Table of Contents
Preventing and Controlling
Tuberculosis
in the Hispanic
Community
Blanca Restrepo, Ph.D., assistant professor, epidemiology
and disease control,
School of Public
Health Brownsville Regional Campus and GSBS

Blanca Restrepo, Ph.D.
In the United States, one doesn’t consider tuberculosis (TB) as a widespread problem anymore. However, this airborne disease is still a major concern in Texas communities near the Mexican border.
“I got interested and decided to work on TB when I moved to the Lower Rio Grande Valley, on the Texas-Mexico border,” said Blanca Restrepo, Ph.D., a native of Colombia. “This infection is endemic in the local population and has importance in the rest of the country, and even the rest of the world.” Restrepo works with Hispanic populations both north and south of the border. “TB disproportionately affects minorities,” she said.

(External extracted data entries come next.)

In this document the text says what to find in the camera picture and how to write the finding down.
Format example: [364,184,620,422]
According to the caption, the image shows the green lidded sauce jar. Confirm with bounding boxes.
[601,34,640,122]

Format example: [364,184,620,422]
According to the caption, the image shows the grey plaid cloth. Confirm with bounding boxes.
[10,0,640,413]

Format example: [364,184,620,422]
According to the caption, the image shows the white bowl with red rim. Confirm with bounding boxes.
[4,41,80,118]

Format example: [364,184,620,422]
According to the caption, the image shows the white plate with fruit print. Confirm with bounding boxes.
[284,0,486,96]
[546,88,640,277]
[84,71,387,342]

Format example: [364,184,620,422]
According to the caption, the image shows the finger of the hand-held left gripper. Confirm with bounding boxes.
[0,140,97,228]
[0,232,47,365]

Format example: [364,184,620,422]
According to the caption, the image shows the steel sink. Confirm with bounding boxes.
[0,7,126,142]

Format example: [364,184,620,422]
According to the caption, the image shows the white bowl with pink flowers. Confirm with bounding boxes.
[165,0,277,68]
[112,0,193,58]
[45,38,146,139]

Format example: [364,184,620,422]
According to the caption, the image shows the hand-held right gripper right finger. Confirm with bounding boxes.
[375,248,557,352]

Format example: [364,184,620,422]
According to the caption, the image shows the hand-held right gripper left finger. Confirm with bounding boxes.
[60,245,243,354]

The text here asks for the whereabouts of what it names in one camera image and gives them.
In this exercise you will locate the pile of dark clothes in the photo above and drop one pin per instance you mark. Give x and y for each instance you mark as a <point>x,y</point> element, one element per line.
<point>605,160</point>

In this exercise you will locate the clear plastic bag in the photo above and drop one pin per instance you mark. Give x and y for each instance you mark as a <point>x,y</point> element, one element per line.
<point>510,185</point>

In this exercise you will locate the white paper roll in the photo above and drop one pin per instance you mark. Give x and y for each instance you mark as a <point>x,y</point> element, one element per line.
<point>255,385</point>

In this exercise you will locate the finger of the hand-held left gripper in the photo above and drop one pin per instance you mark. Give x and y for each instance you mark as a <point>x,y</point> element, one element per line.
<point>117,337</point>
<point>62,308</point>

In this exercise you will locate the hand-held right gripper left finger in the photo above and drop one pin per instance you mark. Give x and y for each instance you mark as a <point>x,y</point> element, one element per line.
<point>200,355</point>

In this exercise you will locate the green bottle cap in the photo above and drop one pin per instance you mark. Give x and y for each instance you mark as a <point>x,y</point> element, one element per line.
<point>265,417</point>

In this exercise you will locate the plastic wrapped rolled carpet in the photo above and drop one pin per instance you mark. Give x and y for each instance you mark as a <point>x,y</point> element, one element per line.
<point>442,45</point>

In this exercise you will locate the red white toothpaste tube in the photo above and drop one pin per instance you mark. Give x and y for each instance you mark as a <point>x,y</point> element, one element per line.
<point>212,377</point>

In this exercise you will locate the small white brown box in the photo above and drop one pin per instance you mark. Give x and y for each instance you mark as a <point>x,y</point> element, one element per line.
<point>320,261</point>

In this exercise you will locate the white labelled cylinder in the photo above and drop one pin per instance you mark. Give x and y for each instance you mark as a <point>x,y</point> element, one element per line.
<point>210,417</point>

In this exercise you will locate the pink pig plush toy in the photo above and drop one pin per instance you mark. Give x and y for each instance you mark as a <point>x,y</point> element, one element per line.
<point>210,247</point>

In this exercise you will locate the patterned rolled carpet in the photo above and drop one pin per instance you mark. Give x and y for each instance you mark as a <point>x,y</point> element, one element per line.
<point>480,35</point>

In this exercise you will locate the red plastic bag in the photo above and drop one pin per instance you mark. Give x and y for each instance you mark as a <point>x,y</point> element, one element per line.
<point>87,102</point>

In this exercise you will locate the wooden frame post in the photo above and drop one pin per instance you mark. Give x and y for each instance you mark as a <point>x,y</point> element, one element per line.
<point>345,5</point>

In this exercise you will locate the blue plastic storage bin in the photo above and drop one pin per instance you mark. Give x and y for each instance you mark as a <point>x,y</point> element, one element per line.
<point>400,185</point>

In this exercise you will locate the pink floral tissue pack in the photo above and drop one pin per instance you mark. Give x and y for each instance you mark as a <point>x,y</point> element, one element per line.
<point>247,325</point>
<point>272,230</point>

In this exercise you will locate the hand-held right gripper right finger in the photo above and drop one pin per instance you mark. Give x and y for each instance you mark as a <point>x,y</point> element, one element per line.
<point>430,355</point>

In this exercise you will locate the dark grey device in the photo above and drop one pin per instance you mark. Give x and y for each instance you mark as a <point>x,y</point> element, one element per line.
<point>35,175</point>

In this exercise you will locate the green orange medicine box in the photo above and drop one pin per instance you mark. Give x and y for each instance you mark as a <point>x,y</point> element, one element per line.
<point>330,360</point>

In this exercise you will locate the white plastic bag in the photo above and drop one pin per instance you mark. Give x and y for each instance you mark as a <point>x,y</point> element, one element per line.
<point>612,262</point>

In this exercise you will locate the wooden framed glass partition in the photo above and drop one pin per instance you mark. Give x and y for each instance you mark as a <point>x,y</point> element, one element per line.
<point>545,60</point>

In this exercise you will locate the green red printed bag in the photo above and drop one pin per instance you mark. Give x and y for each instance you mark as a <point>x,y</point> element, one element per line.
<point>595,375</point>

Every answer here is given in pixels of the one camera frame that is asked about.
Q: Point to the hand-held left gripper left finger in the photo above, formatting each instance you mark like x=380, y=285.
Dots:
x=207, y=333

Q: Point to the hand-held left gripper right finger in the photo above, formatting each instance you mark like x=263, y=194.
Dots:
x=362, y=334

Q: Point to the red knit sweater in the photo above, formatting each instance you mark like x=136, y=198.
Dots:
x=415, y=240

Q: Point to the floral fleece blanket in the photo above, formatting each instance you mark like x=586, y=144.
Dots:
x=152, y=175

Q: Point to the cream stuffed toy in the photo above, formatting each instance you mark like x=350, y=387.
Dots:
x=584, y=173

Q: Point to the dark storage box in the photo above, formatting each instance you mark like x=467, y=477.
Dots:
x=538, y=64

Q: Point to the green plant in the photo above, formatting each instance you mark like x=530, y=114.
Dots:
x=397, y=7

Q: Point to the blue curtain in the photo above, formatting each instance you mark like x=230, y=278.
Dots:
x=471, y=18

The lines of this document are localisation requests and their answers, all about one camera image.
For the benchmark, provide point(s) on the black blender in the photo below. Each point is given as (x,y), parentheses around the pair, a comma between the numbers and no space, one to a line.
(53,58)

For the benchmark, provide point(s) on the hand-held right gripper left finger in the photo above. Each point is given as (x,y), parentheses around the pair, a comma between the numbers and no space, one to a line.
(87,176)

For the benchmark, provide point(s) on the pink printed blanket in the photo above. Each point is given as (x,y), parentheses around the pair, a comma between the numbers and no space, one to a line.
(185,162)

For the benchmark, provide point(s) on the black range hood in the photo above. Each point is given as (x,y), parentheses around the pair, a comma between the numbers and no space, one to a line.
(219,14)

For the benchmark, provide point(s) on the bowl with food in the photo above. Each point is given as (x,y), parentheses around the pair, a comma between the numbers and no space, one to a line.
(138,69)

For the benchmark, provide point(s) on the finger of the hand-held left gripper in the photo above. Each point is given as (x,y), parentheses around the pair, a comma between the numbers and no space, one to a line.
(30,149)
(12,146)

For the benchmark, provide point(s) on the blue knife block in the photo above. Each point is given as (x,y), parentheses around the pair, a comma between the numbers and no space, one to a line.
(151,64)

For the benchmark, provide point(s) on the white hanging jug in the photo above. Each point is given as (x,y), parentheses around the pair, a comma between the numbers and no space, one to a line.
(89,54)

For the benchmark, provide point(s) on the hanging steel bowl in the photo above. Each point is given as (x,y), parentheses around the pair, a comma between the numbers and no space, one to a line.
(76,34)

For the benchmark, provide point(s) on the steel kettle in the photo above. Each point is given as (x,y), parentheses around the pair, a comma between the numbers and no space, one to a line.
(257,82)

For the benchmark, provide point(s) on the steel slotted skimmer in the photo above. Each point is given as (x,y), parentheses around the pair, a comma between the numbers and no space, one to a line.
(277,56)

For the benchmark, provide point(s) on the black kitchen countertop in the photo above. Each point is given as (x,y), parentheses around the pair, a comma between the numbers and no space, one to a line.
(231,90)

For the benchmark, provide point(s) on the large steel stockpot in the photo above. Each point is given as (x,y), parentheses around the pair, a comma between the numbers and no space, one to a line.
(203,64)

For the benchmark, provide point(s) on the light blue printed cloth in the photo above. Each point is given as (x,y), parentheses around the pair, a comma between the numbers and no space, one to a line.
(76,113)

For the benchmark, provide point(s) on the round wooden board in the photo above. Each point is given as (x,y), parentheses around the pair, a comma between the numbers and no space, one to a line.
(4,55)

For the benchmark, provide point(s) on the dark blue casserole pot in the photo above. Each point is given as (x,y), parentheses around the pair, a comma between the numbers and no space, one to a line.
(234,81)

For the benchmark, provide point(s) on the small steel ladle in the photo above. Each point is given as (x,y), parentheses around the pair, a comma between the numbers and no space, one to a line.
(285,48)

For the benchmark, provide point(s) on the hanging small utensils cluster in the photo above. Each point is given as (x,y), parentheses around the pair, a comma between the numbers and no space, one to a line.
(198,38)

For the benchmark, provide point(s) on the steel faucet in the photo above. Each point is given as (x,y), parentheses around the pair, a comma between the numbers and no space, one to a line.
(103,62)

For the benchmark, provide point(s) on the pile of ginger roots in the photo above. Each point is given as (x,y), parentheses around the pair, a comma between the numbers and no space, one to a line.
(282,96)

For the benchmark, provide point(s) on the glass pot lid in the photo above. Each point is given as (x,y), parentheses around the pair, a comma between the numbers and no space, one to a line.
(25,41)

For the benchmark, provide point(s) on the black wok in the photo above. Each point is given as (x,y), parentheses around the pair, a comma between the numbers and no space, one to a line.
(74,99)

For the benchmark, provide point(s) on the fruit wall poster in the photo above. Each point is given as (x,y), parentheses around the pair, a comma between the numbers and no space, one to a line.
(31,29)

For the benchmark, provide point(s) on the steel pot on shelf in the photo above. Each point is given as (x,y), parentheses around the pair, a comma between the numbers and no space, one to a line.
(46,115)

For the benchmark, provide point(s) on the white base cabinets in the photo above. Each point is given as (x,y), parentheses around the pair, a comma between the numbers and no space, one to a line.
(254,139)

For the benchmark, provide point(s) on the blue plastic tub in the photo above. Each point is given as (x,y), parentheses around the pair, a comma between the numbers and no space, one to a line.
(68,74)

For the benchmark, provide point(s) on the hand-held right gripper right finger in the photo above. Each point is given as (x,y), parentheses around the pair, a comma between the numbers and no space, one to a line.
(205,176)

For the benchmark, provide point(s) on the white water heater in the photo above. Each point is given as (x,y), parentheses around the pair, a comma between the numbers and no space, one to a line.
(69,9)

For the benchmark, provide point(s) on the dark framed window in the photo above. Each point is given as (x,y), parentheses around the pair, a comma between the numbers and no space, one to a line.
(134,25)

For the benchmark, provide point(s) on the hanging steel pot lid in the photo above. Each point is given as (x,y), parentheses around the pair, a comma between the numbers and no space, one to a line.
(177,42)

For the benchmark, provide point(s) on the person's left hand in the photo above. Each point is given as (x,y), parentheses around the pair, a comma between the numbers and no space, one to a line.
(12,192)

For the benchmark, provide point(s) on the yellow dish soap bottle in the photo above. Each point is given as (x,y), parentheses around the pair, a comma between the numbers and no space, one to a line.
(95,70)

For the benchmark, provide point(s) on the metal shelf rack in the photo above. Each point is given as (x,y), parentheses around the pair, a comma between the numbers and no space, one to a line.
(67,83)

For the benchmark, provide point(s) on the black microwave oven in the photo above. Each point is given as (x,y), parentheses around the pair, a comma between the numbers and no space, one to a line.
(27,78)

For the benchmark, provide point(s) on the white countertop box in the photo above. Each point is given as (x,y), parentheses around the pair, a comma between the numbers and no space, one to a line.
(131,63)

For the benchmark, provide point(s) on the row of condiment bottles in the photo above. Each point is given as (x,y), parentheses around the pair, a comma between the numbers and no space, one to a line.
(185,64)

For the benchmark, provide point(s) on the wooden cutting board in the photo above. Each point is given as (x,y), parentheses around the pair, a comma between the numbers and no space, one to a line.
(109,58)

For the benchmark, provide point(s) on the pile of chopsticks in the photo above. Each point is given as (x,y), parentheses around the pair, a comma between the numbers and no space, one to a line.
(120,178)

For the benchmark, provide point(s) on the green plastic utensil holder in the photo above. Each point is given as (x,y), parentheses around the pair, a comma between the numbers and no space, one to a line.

With expertise in microbiology and parasitology, Restrepo felt she could make a real contribution to managing TB in her community. “I saw that through my role as a researcher, I had the potential to provide insights on how to prevent and control it.”
Restrepo’s laboratory is part of the Hispanic Health Research Center that she helped co-design, a core of three laboratories funded by the National Center on Minority Health and Health Disparities. Her laboratory tracks transmission of TB in order to prevent spread of this disease to others in the community.
In addition, she studies individuals infected with multi-drug resistant strains of bacteria to ensure that correct antibiotics are administered. When caught early, TB is easily cured. But the longer an individual carries an infection, the more deadly this disease becomes, to the patient and to the community.
In her studies, Restrepo found that about 40 percent of patients with TB also have Type 2 diabetes. Further research is investigating whether diabetes may be involved in susceptibility to TB.
Restrepo has given back to her community through her research, as well as through public service. She routinely meets with health officials and other researchers from Mexican and Texan institutions in order to control and research TB in the border population. With the help of Restrepo’s research, TB at the border may become history.